I also agree with Ken that it is required to have one (!) formal description of what Scrum is. As [Ken] points out, in application Scrum is mixed up with other agile approaches such as Kanban, XP and others. This makes it important to have one (!) "master copy" of what is Scrum and what is not Scrum. A benchmark is required.

Mainstream Agile: Of Products and Product Owners

The "mainstreaming" of Agile may mean that Scrum as defined by Ken Schwaber and Jeff Sutherland is even more polarizing than ever. Even as Agile goes mainstream, the co-creators of Scrum are in fact hardening the definition of Scrum. What is going on here?

Case in point: the current Scrum Guide states that the Product Owner is "always a single person, never a committee." Others in the blogosphere are talking tough now about Product Owner problems in Scrum implementations. For example Roman Pichler of InformIT writes in an article on Product Owner problems:

A product owner committee is a group of product owners without anyone in charge of the overall product.
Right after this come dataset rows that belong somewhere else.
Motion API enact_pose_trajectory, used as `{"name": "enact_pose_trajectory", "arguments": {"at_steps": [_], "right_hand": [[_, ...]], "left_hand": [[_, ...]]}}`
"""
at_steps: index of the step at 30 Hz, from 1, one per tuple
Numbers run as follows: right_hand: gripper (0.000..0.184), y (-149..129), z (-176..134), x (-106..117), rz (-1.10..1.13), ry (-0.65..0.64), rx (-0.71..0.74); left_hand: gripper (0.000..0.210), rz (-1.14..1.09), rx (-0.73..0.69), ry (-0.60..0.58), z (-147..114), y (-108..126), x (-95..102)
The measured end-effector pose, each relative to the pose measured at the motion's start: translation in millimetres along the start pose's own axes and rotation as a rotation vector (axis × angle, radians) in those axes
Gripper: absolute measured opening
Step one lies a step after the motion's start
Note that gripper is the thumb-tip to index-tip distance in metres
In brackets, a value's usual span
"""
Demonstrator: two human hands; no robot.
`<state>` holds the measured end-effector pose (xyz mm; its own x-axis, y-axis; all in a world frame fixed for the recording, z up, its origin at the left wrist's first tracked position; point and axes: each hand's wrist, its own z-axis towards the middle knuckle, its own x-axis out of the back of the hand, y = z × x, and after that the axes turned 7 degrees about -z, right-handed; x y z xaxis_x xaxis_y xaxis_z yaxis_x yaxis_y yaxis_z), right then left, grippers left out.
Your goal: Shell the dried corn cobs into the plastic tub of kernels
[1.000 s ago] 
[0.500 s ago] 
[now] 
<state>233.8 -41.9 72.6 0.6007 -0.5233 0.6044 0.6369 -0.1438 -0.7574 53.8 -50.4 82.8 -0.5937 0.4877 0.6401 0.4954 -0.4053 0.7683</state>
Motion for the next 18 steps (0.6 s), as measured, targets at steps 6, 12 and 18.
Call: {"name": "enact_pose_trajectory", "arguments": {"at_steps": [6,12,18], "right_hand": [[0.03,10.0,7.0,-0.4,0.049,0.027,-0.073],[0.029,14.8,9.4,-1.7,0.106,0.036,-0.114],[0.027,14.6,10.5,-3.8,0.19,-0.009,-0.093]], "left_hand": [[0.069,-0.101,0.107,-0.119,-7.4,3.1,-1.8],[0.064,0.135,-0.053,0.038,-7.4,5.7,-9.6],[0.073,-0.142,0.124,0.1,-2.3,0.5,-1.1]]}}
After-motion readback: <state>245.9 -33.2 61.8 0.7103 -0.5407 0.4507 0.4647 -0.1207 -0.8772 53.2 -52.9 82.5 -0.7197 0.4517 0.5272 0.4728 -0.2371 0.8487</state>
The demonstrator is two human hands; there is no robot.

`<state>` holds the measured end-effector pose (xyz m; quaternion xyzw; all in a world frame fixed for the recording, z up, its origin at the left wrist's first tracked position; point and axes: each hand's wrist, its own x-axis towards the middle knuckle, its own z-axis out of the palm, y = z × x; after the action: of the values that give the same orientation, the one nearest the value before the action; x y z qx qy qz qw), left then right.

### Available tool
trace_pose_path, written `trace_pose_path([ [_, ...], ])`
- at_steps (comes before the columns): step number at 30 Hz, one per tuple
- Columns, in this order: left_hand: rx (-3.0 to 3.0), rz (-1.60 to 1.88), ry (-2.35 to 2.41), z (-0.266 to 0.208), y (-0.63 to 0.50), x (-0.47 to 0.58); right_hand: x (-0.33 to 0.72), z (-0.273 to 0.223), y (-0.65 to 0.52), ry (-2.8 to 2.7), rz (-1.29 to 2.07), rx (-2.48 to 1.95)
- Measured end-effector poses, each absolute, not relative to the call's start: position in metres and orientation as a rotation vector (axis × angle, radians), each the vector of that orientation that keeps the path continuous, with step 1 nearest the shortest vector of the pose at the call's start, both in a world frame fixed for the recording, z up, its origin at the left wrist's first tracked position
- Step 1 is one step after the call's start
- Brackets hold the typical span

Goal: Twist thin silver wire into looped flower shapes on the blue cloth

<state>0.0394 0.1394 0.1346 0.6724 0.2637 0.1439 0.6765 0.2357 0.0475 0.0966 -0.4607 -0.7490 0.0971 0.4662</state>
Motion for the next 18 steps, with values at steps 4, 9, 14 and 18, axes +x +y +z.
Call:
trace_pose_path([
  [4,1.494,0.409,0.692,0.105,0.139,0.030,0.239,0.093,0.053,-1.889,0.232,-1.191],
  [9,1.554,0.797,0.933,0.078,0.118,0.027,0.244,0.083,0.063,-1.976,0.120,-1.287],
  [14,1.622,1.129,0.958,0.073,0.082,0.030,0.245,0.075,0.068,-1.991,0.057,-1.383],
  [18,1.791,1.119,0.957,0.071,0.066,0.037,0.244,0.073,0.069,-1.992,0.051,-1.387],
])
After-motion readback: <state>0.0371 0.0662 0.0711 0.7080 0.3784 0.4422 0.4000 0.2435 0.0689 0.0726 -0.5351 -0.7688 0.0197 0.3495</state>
There is no one person guiding the group, helping to create a common goal, and facilitating decision-making. A product owner committee is in danger of getting caught in endless meetings with conflicting interests and politics - something also referred to as "death by committee." No real progress is achieved; people stop collaborating and start fighting each other.

Always ensure that there is one person in charge of the product, an overall or chief product owner who guides the other product owners and facilitates decision-making, including product backlog prioritization and release planning.

The "mainstreaming of Agile" seems to be setting up a need for a very clear definition of terms. The term 'Scrum' is being actively defined and sustained by Scrum's founders, via the definitive Scrum Guide. What the term "Agile" actually means is becoming more and more important, as Agile goes mainstream and becomes more subject to semantic diffusion.